Та же почта принесла и еще один чек, из нью-йоркского еженедельника в оплату за юмористический стишок, принятый несколько месяцев назад, чек на десять долларов. В голову пришла мысль, и Мартин стал неторопливо ее обдумывать. Что делать дальше, еще неясно и пока не хочется ни за что браться. А между тем надо жить. И у него множество долгов. Пожалуй, выгоднее всего накупить марок и опять отправить в путь все рукописи, что громоздятся под столом. Одну-другую глядишь, примут. Это поможет жить дальше. Так он и порешил и, получив по, чекам в Оклендском банке, купил на десять долларов почтовых марок. Возвращаться к себе в тесную комнатушку и готовить завтрак – от одной этой мысли стало тошно. Впервые Мартин махнул рукой на свои долги. Конечно, дома можно состряпать сытный завтрак, который обойдется в пятнадцать-двадцать центов. Но вместо этого Мартин пошел в кафе «Форум» я заказал завтрак за два доллара. Двадцать пять центов он дал на чай и пятьдесят центов потратил на пачку «Египетских» сигарет.

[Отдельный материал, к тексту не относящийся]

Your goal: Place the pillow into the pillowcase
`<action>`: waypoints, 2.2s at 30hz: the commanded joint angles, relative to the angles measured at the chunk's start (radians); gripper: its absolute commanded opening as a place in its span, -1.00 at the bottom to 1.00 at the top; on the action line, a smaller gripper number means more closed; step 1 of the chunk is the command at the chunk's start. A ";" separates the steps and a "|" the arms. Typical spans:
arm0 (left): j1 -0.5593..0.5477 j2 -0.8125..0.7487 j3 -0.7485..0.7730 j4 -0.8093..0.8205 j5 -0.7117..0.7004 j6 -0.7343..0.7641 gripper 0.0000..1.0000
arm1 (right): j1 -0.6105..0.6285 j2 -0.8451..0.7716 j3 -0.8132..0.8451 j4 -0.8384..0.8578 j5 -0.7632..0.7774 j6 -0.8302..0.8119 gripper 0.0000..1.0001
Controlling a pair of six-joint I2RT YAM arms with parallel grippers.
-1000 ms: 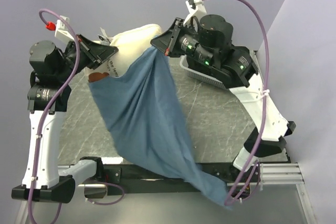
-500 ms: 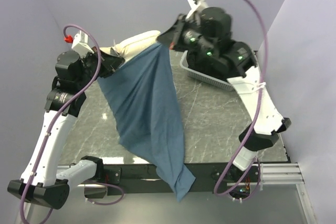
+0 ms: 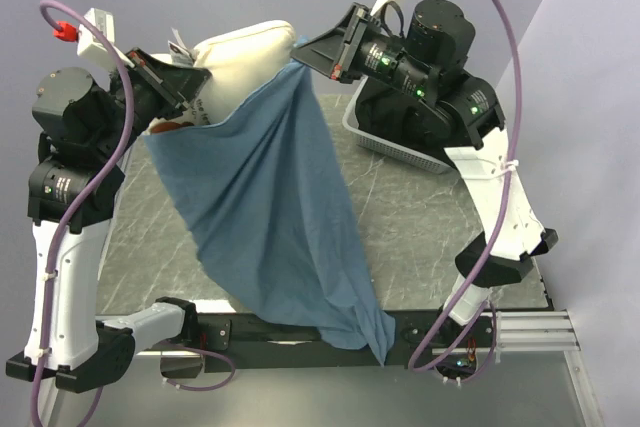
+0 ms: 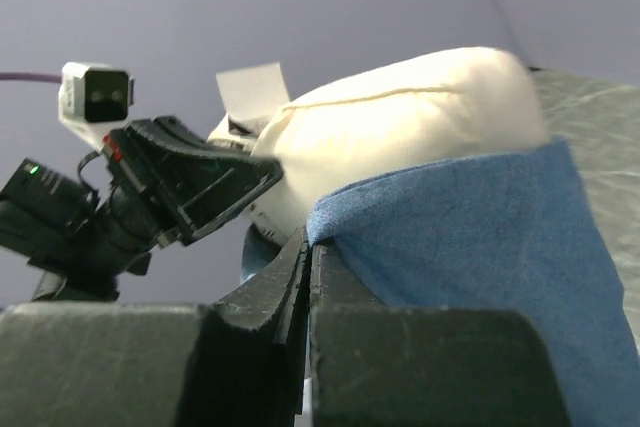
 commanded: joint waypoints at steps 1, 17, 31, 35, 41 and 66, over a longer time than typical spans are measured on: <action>0.001 0.007 0.122 0.023 -0.158 0.026 -0.98 | -0.006 0.064 0.023 0.175 -0.169 0.106 -1.00; 0.001 -0.031 -0.110 0.166 0.097 0.003 -0.98 | -0.259 0.062 -0.020 0.532 -0.623 0.515 -1.00; 0.318 -0.104 -0.356 0.177 0.067 -0.009 -0.98 | -0.136 0.168 0.024 0.601 -0.620 0.594 -1.00; 0.460 -0.120 -0.303 0.158 0.125 -0.029 -0.98 | -0.080 0.194 0.050 0.555 -0.612 0.562 -1.00; 0.483 -0.228 -0.274 0.294 0.218 -0.082 -0.98 | -0.112 0.170 0.005 0.523 -0.687 0.513 -1.00; -0.578 -0.433 -1.232 0.669 0.004 -0.241 -0.98 | -0.214 -0.423 -1.351 0.377 -0.046 0.061 -1.00</action>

Он закурил впервые с тех пор, как Руфь попросила его бросить. А чего ради теперь не курить, да еще когда хочется.. А деньги, зачем их беречь? За пять центов можно бы купить пакет дешевого табаку «Дарем», бумаги, и свернуть сорок распрекрасных цигарок-ну и что? Деньги для него теперь только тем и хороши, что на них можно сразу же что-то купить. Нет у него ни карты, ни руля, и не все ли равно, куда плыть, зато когда плывешь по воле воля, почти и не живешь, а ведь жить больно.

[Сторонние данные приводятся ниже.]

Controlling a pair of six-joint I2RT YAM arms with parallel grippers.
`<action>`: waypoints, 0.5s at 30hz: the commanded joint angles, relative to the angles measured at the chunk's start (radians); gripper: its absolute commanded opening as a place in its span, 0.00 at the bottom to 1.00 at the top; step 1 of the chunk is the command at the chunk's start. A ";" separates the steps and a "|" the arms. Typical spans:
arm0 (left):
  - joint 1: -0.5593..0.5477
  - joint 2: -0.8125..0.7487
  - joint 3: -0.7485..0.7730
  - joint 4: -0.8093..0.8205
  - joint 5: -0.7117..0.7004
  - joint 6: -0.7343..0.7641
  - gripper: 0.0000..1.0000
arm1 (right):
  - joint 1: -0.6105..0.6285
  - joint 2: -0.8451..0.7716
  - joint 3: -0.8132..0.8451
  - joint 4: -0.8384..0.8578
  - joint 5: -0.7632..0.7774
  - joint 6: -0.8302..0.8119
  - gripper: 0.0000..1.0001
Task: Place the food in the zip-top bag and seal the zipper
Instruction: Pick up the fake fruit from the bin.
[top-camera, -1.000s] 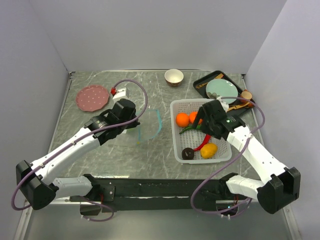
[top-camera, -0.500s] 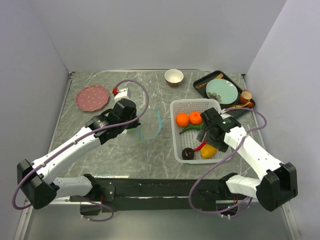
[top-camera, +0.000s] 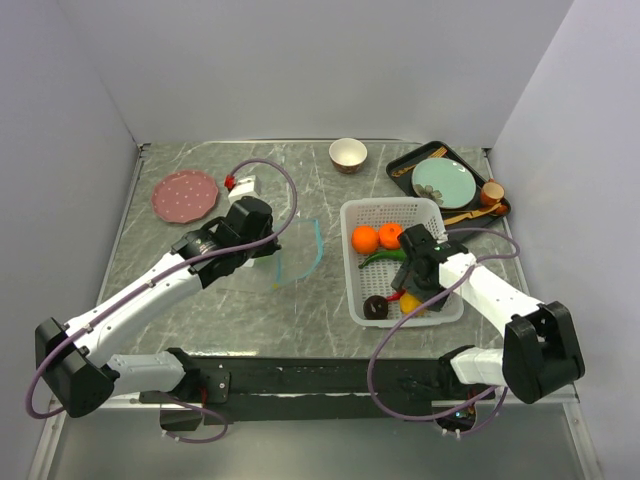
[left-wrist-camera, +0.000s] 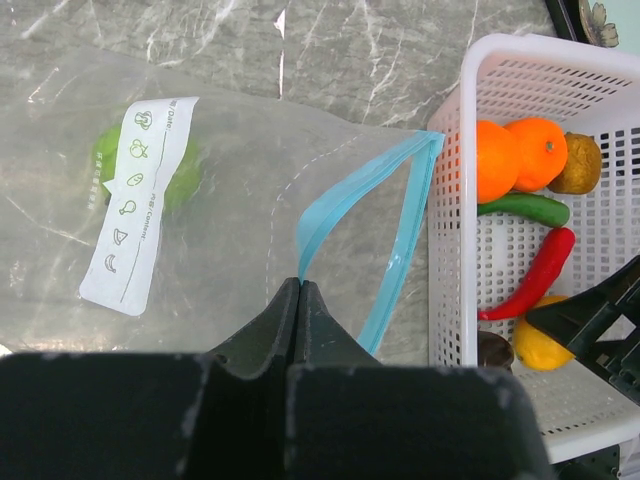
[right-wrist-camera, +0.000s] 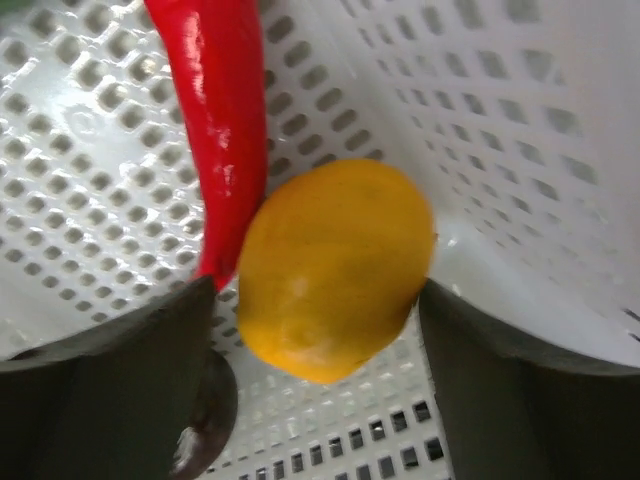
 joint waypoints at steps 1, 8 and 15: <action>0.009 0.002 0.004 0.028 0.000 0.020 0.01 | -0.009 -0.007 -0.007 0.110 -0.033 -0.013 0.69; 0.014 0.002 -0.010 0.033 -0.001 0.011 0.01 | -0.009 -0.038 0.022 0.233 -0.091 -0.097 0.56; 0.017 -0.001 -0.019 0.033 0.002 0.000 0.01 | -0.007 0.002 0.105 0.296 -0.155 -0.173 0.52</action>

Дни скользили мимо, и каждую ночь Мартин преспокойно спал восемь часов. Хотя теперь, в ожидании новых чеков, он ел в японских ресторанчиках, где кормили за десять центов, он стал не такой тощий; впалые щеки округлились. Он уже не изматывал, себя вечным недосыпанием, работой и занятиями сверх всякой меры. Ничего не писал, не раскрывал книги. Он много ходил, гулял среди холмов, долгими часами слонялся по тихим паркам. Не было у него ни друзей, ни знакомых, и он не заводил знакомств. Не хотелось. Неведомо откуда он ждал какого-то толчка, который снова привел бы в движение его остановившуюся жизнь. А пока жизнь его замерла, – бесцельная, пустая, бесполезная.

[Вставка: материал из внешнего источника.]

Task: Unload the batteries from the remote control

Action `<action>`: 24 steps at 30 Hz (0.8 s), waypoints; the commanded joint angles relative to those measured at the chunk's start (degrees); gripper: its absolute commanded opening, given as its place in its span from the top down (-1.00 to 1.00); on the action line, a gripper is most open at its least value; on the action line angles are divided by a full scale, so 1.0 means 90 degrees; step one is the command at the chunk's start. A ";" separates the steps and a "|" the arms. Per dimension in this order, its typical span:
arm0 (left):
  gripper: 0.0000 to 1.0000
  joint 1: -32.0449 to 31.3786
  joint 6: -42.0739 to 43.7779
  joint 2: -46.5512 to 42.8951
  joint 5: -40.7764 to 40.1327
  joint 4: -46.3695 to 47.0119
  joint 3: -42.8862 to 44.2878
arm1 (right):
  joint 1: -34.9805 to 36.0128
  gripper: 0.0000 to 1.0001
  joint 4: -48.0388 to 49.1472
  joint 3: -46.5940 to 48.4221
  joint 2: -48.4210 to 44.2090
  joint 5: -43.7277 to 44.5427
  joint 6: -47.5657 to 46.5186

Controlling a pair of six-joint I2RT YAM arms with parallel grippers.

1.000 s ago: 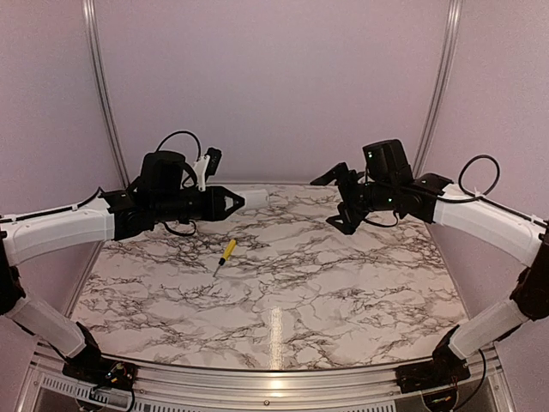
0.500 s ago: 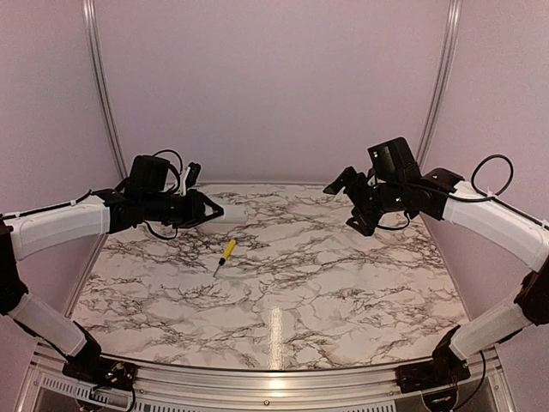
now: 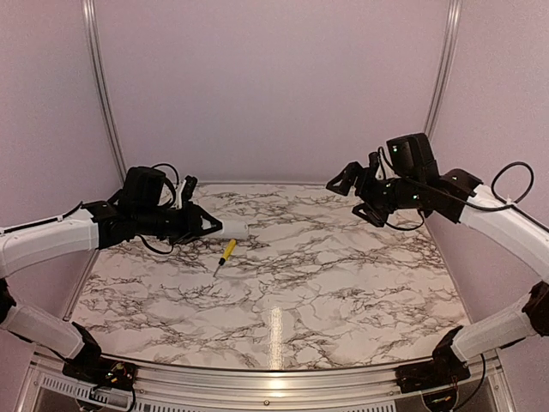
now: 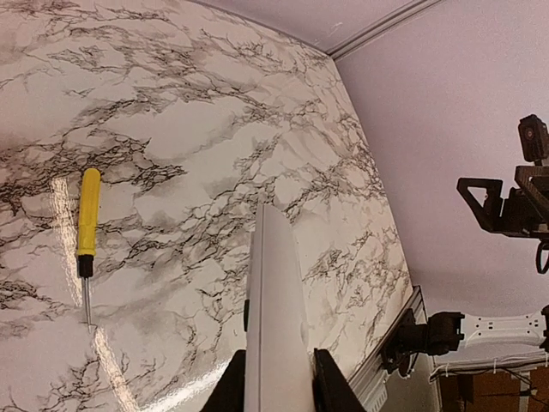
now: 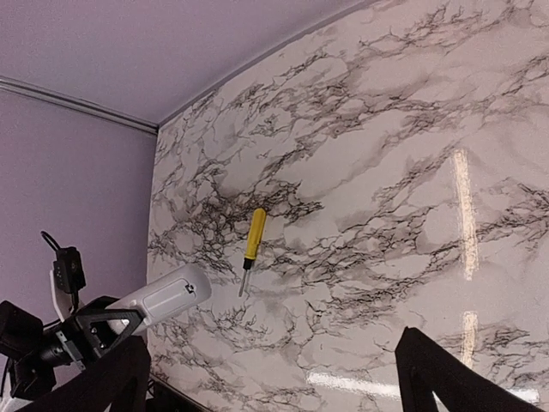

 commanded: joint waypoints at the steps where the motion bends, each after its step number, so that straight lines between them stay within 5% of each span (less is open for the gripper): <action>1: 1.00 -0.0029 -0.0402 -0.0264 -0.0331 0.0265 -0.0066 | -0.0632 -0.97 0.0799 -0.0743 -0.0706 -0.0905 -0.0370; 5: 1.00 -0.0032 -0.0488 -0.0313 -0.0398 0.0426 -0.0261 | -0.1177 -0.97 0.1433 -0.1409 -0.1069 -0.1532 -0.0593; 13: 1.00 -0.0047 -0.0610 -0.0144 -0.0310 0.0569 -0.0381 | -0.1211 -0.97 0.0823 -0.0857 -0.0663 -0.1583 -0.1099; 24: 1.00 -0.0085 -0.1397 0.0596 0.0317 0.1596 -0.0367 | -0.0227 -0.97 0.0219 -0.0108 -0.0086 -0.0475 -0.0504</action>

Однажды он отправился в Сан-Франциско, глянуть на «людей из настоящего теста». Но в последнюю минуту, уже поднявшись в подъезд, отпрянул от дверей, повернулся и бежал через многолюдные рабочие кварталы. При мысли, что придется слушать философские споры, страшно ему стало, и он удирал крадучись, опасливо – вдруг столкнется с кем-нибудь из «настоящих», кто его узнает.